WHAT IS BEING ASKED |
Give the number of lines in the records below that contain the word "grippers", and nothing more.

WORKING DATA |
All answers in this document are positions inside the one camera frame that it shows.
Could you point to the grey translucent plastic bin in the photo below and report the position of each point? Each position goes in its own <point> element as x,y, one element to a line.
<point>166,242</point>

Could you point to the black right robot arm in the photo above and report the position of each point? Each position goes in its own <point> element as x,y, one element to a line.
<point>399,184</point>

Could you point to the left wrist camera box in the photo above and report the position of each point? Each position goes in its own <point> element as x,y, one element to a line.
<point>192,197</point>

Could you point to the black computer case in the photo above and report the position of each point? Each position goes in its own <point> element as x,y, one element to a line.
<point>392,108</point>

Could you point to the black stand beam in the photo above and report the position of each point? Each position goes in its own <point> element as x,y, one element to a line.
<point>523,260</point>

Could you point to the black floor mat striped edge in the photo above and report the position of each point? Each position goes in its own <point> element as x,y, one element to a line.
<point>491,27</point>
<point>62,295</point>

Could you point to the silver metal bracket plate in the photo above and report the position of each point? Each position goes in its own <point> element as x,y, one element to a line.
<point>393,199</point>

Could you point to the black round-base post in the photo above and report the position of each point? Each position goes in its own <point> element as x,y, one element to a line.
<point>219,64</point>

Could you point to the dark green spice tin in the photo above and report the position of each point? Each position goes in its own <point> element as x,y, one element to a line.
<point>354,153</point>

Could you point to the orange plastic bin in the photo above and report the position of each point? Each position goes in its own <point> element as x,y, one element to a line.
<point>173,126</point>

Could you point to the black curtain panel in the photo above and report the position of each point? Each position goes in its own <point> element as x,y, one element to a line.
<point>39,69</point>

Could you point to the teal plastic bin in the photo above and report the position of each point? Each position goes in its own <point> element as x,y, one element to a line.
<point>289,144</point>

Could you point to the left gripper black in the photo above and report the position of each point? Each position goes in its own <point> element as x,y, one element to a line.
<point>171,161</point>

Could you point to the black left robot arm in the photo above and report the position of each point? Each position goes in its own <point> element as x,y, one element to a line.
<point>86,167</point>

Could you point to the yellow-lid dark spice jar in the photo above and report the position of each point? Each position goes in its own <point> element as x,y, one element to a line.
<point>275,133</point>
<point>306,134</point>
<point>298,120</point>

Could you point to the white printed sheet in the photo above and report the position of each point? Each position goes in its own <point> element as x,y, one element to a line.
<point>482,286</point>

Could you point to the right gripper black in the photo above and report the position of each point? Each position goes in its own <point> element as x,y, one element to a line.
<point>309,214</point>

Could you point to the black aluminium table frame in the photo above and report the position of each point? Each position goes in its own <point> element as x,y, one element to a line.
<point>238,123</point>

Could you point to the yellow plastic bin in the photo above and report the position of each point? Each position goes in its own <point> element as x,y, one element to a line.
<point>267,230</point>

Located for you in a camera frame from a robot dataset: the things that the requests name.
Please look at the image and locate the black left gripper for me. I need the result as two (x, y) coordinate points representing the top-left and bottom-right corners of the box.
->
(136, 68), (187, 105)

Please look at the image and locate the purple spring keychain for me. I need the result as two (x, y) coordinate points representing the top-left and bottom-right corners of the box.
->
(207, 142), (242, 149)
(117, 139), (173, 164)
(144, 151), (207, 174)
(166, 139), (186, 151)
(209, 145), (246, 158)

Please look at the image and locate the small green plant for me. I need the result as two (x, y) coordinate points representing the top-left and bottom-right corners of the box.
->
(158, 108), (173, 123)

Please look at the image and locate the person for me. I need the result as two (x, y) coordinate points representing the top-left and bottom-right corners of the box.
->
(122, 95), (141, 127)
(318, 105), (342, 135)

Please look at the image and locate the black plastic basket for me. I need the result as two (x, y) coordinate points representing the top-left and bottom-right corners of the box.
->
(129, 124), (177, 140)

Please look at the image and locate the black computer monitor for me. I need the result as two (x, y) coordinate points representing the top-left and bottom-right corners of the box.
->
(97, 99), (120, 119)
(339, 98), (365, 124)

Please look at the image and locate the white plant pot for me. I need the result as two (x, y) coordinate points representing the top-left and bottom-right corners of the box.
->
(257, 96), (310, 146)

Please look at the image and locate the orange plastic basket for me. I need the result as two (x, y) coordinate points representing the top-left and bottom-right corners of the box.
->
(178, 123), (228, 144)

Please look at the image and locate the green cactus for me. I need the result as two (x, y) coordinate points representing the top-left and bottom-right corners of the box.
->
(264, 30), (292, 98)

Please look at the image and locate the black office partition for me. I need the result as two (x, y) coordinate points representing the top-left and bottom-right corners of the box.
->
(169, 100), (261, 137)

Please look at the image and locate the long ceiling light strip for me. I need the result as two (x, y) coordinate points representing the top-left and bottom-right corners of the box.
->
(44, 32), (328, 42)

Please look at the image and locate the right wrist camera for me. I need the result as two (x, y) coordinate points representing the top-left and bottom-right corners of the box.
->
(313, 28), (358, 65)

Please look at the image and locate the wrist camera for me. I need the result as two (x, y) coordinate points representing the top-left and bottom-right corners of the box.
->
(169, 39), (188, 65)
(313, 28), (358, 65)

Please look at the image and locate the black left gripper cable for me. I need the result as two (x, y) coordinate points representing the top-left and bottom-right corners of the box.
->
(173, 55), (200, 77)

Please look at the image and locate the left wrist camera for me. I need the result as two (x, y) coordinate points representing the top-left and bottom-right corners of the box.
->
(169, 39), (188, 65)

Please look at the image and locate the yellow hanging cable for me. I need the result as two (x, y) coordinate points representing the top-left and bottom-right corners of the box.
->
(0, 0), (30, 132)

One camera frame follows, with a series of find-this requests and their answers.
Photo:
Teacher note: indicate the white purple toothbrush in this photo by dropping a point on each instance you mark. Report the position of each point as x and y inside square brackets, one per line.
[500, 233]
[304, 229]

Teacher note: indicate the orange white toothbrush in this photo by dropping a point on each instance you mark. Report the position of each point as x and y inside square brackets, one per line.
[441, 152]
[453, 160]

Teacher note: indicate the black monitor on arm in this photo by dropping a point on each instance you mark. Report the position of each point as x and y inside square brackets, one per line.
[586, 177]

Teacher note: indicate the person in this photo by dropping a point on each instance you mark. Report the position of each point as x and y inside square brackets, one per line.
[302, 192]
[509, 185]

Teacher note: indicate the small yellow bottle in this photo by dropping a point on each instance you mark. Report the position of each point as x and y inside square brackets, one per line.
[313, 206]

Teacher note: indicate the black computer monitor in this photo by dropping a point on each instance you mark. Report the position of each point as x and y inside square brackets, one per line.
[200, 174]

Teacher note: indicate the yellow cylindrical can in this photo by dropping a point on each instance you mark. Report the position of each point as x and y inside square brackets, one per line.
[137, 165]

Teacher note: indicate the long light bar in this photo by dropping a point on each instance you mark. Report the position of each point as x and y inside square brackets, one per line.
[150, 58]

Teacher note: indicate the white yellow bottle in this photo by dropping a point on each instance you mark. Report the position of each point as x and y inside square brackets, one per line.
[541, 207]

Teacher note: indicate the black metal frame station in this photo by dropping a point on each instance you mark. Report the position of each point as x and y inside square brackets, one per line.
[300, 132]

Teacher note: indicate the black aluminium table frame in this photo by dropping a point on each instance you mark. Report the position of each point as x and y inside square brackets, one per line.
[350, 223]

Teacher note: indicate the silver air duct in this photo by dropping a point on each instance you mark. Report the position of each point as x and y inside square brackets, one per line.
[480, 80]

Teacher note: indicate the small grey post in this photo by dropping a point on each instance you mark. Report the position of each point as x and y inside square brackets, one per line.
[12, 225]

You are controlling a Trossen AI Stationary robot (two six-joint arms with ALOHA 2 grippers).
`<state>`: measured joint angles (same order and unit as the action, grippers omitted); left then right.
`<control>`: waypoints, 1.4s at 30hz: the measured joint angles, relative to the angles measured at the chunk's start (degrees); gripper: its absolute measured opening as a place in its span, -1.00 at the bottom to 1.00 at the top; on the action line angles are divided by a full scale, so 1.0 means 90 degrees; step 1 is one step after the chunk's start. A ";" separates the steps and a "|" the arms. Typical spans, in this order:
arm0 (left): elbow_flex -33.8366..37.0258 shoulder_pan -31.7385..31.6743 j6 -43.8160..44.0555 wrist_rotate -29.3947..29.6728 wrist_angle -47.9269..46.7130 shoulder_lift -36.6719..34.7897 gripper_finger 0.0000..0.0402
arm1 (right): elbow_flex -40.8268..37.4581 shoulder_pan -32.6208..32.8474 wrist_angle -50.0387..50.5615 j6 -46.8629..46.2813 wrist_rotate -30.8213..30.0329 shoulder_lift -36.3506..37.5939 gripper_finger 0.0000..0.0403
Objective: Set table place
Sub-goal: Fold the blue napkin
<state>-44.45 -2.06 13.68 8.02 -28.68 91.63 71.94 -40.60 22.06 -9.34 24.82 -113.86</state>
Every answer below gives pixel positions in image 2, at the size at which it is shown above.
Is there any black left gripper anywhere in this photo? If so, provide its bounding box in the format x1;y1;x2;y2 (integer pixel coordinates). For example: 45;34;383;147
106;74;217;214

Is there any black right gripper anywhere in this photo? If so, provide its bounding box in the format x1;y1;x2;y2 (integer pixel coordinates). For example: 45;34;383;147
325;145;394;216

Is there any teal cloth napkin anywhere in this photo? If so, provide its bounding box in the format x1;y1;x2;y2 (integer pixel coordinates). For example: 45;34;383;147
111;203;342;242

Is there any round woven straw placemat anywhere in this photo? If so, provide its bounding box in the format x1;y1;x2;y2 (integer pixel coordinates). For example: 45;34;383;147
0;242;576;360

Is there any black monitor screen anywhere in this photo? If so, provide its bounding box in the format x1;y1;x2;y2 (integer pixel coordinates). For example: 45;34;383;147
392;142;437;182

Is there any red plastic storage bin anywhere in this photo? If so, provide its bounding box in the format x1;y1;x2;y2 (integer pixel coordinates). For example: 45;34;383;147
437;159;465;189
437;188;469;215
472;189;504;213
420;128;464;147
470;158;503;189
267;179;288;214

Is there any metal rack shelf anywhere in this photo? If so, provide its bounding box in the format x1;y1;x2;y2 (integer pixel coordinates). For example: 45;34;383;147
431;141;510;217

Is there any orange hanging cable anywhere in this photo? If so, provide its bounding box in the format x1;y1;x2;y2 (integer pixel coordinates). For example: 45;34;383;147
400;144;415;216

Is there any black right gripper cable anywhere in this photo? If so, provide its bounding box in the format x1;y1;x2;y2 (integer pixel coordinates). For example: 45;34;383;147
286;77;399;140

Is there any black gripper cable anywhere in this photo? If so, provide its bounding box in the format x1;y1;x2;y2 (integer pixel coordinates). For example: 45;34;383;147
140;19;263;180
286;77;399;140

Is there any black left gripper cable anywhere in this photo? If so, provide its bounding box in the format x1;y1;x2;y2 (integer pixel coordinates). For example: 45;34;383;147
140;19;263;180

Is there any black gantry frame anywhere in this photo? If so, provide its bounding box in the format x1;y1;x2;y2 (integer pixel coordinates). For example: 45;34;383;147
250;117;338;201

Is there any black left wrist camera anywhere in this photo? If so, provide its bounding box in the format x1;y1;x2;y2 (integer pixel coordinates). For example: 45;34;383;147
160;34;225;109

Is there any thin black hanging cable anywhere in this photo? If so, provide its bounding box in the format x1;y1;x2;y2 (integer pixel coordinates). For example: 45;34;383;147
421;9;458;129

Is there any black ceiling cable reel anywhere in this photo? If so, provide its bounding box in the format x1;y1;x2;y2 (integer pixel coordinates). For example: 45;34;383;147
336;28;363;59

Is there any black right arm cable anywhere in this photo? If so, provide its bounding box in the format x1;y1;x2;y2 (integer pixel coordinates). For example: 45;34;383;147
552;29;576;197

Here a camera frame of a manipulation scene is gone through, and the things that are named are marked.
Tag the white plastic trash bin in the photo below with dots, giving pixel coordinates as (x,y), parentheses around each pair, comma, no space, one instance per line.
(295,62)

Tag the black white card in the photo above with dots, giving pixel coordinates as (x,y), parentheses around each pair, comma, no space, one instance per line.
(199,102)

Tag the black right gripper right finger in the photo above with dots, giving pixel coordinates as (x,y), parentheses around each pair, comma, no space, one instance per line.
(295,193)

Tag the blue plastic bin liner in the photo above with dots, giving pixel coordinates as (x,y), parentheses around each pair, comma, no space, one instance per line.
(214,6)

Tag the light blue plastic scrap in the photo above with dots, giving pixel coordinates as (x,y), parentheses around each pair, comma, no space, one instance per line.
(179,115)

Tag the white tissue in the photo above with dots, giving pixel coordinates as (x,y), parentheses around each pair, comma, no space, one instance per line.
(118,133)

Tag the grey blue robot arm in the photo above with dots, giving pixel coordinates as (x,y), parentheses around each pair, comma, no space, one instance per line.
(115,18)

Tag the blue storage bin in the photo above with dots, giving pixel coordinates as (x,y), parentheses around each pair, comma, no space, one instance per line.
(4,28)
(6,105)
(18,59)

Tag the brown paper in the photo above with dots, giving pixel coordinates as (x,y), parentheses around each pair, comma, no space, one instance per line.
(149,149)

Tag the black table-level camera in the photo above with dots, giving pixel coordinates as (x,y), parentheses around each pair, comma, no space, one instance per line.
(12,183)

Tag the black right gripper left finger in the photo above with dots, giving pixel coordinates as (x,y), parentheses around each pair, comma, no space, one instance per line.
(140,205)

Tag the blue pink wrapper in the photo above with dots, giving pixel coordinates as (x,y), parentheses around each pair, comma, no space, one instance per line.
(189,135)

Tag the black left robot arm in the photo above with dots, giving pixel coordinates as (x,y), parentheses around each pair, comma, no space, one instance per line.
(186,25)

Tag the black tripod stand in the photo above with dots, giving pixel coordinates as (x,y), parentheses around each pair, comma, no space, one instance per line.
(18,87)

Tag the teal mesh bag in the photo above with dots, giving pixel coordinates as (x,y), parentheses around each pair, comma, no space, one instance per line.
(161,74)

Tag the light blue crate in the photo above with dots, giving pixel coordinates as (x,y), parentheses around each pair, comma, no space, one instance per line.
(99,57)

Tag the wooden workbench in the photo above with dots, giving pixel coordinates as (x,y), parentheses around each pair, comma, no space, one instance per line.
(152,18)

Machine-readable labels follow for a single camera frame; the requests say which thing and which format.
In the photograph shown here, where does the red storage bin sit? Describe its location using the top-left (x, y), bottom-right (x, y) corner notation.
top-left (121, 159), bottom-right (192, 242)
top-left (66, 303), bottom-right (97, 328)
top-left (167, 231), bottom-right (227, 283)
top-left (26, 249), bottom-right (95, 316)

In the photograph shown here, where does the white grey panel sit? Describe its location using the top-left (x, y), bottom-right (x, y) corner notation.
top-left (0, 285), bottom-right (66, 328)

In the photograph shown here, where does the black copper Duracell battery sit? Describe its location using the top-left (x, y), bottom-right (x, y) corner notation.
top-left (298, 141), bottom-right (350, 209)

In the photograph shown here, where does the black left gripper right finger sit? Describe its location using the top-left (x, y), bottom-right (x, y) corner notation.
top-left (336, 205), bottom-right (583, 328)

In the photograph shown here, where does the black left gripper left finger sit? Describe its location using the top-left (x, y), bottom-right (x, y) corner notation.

RESULT BELOW |
2